#### [TASK]
Among the lines of the records, find all that carry the word "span" and copy them.

(Items from a data source)
[Start of section]
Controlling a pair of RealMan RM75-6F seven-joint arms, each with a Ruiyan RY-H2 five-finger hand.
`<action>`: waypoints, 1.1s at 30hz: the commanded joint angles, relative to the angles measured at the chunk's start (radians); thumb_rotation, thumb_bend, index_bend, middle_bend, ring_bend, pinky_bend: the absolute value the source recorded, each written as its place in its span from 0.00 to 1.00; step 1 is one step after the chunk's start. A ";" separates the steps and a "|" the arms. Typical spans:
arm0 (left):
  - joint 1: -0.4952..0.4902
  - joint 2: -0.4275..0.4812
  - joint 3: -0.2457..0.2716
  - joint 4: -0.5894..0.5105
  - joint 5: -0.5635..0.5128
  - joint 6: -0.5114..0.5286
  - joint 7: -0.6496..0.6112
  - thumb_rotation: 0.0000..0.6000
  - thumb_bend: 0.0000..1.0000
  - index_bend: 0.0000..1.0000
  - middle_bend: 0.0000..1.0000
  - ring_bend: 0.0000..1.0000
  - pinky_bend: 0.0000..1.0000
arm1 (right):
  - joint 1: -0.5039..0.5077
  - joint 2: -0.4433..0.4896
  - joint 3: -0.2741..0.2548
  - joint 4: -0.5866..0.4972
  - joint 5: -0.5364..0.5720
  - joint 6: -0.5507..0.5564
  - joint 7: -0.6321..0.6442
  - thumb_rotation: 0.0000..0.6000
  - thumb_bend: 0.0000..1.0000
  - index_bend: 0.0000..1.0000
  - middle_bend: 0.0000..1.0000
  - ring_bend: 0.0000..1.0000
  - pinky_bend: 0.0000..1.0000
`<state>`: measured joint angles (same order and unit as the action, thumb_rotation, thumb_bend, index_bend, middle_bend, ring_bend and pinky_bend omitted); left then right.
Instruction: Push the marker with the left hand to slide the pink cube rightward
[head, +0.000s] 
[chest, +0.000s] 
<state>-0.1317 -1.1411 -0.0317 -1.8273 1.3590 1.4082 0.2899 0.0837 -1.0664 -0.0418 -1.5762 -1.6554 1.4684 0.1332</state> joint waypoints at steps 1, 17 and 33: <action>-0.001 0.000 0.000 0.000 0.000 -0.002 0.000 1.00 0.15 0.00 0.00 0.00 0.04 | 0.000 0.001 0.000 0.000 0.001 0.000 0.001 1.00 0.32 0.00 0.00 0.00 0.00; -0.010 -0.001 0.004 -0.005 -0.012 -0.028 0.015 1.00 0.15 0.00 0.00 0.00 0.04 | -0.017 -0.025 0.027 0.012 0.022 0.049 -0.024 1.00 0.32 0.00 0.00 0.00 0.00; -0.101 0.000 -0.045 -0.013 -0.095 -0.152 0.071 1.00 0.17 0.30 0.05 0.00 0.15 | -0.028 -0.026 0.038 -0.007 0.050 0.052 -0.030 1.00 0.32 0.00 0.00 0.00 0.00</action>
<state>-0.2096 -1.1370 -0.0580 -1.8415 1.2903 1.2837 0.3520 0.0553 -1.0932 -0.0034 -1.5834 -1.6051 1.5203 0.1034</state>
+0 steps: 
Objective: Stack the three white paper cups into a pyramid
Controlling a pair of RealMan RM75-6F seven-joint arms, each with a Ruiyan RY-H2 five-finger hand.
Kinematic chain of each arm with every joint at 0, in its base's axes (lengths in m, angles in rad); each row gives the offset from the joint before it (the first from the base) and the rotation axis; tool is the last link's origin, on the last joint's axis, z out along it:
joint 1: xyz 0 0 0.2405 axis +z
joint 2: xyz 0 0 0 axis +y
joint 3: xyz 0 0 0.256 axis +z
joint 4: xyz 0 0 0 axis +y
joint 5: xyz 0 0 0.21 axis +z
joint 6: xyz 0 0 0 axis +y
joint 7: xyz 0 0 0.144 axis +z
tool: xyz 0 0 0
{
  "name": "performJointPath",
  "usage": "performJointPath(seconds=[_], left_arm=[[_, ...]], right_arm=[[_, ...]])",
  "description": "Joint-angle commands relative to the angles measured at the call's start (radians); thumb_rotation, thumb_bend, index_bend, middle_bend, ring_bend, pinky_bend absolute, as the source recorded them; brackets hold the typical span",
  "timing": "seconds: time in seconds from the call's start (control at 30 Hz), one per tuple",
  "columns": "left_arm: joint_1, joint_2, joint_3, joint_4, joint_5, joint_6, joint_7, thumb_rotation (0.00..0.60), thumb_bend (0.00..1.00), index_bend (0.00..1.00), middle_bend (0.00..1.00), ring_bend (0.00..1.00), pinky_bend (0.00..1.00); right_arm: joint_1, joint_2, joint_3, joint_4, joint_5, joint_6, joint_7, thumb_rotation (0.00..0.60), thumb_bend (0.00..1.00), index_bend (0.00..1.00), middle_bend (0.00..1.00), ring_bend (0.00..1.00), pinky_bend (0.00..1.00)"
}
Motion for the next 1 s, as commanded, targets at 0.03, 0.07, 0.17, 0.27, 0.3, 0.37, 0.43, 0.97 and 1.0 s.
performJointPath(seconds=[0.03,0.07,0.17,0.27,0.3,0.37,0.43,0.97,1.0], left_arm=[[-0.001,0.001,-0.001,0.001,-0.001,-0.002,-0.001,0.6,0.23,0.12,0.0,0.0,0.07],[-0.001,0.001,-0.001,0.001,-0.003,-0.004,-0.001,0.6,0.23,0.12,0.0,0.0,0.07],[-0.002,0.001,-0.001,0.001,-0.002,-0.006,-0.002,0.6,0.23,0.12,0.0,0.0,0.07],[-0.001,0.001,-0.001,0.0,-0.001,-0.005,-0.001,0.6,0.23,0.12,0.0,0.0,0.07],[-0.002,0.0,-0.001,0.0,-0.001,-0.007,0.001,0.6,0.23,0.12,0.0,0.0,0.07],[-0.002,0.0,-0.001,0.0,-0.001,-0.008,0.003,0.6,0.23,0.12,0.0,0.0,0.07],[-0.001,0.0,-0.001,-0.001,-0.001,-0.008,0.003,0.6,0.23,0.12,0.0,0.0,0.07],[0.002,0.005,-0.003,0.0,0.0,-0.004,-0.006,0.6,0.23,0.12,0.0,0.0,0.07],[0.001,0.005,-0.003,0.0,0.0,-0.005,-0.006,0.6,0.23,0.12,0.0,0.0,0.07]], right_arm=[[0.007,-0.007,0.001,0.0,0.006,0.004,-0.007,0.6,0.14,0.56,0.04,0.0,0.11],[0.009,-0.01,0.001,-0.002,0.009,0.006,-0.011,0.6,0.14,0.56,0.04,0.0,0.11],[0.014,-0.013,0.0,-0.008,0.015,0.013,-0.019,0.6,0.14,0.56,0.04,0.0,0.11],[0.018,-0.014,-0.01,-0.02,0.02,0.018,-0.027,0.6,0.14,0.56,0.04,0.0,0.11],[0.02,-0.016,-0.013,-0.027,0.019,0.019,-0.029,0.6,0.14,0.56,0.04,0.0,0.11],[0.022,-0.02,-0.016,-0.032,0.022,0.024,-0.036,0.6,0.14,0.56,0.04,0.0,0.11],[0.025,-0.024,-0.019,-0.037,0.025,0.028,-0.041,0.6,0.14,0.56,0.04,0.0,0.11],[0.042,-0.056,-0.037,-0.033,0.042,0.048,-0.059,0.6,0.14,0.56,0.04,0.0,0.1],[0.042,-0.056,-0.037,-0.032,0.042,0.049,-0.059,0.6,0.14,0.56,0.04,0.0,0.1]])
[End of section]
#### [RESPONSE AREA]
`<action>`: waypoints, 1.1s at 30hz: the commanded joint angles, relative to the angles measured at the chunk's start (radians); thumb_rotation, thumb_bend, index_bend, middle_bend, ring_bend, pinky_bend: the absolute value the source recorded, each written as its place in its span from 0.00 to 1.00; step 1 is one step after the chunk's start. A ";" separates the steps and a "|" the arms. Typical spans:
  "description": "Joint-angle commands relative to the angles measured at the call's start (radians); thumb_rotation, thumb_bend, index_bend, middle_bend, ring_bend, pinky_bend absolute, as the source recorded them; brackets hold the typical span",

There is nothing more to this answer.